Overcoming the challenges in sample multiplexing for next generation single cell proteomics

Single-cell proteomics has emerged in the past five years as a powerful approach to investigate the heterogeneity of proteomes within cell populations. Understanding how protein expression and modification vary from cell to cell is essential, as population averages can mask critical regulatory mechanisms and rare cell states. This question is particularly relevant in the context of aging, where tissues progressively lose cellular identity and individual cells accumulate distinct DNA mutations and proteomic profiles, potentially contributing to functional decline. Among the molecular mechanisms that shape proteome regulation, chromatin plays a central role by modulating gene accessibility and expression through histone post-translational modifications (hPTMs). Therefore, studying chromatin-associated proteins at single-cell resolution can provide key insights into how epigenetic diversity influences cellular function and identity.
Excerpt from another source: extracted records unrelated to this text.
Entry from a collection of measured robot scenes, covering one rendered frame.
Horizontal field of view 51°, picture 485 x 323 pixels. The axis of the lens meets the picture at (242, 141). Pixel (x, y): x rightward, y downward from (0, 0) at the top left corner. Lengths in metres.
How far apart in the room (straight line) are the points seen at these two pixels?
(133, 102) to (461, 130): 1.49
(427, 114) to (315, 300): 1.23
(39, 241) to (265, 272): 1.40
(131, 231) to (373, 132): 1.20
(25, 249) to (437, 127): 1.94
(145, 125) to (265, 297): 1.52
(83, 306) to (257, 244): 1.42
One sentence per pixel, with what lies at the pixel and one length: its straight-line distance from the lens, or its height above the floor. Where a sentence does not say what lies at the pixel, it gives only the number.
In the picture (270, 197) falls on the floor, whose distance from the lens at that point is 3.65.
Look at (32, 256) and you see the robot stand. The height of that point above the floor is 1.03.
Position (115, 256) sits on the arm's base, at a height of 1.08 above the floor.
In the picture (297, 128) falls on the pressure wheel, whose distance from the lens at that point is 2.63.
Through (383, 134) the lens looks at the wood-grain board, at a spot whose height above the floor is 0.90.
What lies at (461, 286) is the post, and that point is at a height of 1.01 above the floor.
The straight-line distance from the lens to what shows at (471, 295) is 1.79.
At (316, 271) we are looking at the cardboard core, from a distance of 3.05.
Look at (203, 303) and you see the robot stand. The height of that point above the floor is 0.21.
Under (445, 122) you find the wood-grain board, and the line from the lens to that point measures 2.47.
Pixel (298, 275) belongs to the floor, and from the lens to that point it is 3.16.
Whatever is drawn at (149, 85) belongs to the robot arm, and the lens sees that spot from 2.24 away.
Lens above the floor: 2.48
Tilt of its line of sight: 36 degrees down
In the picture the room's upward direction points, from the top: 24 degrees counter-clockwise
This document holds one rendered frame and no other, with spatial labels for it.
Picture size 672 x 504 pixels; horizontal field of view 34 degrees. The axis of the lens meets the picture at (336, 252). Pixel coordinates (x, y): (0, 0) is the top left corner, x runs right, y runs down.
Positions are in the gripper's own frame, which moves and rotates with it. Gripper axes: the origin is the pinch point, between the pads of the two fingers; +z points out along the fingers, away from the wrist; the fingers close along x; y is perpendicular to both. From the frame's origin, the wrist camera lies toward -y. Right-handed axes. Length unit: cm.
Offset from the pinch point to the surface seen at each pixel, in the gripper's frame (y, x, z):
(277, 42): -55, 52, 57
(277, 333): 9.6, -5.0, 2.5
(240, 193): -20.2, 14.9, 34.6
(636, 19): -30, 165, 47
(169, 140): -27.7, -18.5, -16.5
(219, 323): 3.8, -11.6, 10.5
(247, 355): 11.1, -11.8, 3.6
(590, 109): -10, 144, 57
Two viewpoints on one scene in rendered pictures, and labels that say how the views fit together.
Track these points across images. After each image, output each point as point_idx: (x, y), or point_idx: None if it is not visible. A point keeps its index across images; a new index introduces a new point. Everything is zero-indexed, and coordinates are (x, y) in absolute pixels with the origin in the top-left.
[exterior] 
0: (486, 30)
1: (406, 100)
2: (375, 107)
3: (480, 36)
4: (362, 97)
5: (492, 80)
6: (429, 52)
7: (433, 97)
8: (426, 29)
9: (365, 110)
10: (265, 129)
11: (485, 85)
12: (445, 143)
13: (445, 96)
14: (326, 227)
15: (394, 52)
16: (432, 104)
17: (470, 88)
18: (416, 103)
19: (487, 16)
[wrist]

Despite recent advances, single-cell proteomics still faces important challenges in sensitivity and throughput. Unlike sequencing-based methods, proteins and peptides cannot be amplified or easily barcoded, making efficient sample processing and precise quantification. During my PhD, I addressed these limitations through three complementary projects. First, I developed and optimized a workflow for single-cell analysis of histone post-translational modifications, enabling the study of chromatin regulation at unprecedented depth. Second, I refined a series of chemical labeling strategies to tag peptides site-specifically and multiplex samples, increasing the throughput of single-cell proteomics. Finally, I applied the optimized workflow to a mouse model of extended healthspan, using single-cell proteomics to quantify how the liver proteome and its heterogeneity are regulated during aging by metabolic intervention. Together, these studies contribute methodological and conceptual advances toward a more comprehensive understanding of proteome regulation at the single-cell level and open new directions for applying proteomics to complex biological questions such as aging and epigenetic control.